=== Your objective ===
In the listing below, the answer starts at the line that has "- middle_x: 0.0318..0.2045" and stops after the line that has "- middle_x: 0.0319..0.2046"; please repeat that part exactly and nothing more.
______________________________
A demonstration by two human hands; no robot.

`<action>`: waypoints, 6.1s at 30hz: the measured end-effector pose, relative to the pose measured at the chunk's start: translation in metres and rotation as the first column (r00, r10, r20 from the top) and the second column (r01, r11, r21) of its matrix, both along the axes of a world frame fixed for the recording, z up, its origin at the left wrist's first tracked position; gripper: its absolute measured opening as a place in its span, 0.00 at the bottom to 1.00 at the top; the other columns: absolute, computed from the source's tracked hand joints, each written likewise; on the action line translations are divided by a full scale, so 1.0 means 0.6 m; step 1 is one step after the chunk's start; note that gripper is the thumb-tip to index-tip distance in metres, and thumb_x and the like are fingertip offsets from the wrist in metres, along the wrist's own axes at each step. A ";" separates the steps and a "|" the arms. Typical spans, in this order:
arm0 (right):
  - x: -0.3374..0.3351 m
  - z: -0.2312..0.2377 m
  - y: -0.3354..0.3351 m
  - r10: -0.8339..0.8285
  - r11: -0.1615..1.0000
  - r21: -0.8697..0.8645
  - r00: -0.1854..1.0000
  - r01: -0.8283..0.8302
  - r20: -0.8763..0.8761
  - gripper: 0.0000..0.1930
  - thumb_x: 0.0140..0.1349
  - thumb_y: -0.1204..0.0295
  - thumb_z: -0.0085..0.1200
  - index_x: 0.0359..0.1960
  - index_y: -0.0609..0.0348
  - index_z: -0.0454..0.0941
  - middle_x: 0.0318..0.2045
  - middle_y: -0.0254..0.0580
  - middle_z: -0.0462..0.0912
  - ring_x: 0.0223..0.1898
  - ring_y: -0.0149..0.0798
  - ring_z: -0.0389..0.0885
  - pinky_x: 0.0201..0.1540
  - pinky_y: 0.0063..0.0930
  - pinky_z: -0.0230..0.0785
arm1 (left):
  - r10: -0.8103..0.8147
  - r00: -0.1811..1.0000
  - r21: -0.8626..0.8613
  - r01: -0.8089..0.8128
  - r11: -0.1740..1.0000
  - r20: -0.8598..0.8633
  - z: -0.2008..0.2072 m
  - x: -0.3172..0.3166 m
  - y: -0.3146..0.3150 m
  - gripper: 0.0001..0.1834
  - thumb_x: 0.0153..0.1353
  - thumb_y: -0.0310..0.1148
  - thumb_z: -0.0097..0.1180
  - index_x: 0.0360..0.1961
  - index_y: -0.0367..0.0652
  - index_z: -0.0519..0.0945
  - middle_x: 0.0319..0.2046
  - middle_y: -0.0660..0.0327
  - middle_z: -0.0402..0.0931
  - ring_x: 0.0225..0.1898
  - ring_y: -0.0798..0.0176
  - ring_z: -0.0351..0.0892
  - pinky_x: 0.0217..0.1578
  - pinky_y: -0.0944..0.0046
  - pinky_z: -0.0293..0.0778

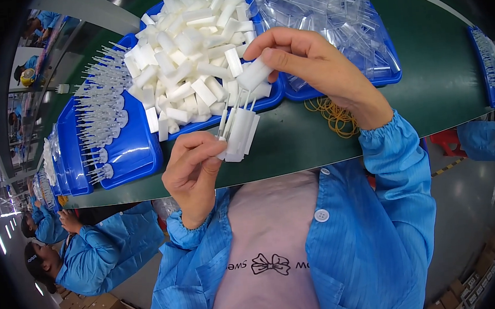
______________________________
=== Answer box ===
  - middle_x: 0.0318..0.2045
  - middle_y: -0.0254..0.0580
  - middle_z: -0.0462..0.0912
  - ring_x: 0.0223..0.1898
  - ring_y: -0.0149..0.0798
  - ring_z: -0.0389..0.0885
  - pinky_x: 0.0201..0.1540
  - pinky_y: 0.0063..0.0930
  - pinky_z: -0.0230..0.0785
arm1 (left):
  - r10: -0.8103..0.8147
  - r00: -0.1811..1.0000
  - r21: -0.8626..0.8613
  - r01: -0.8089..0.8128
  - r11: -0.1740..1.0000
  - r20: -0.8598..0.8633
  - z: -0.2008..0.2072 m
  - x: -0.3172..0.3166 m
  - y: -0.3146..0.3150 m
  - gripper: 0.0001..0.1834
  - thumb_x: 0.0153..0.1353
  - thumb_y: -0.0310..0.1148
  - thumb_z: -0.0097..0.1180
  - index_x: 0.0360..0.1961
  - index_y: -0.0367..0.0652
  - index_z: -0.0519..0.0945
  - middle_x: 0.0319..0.2046

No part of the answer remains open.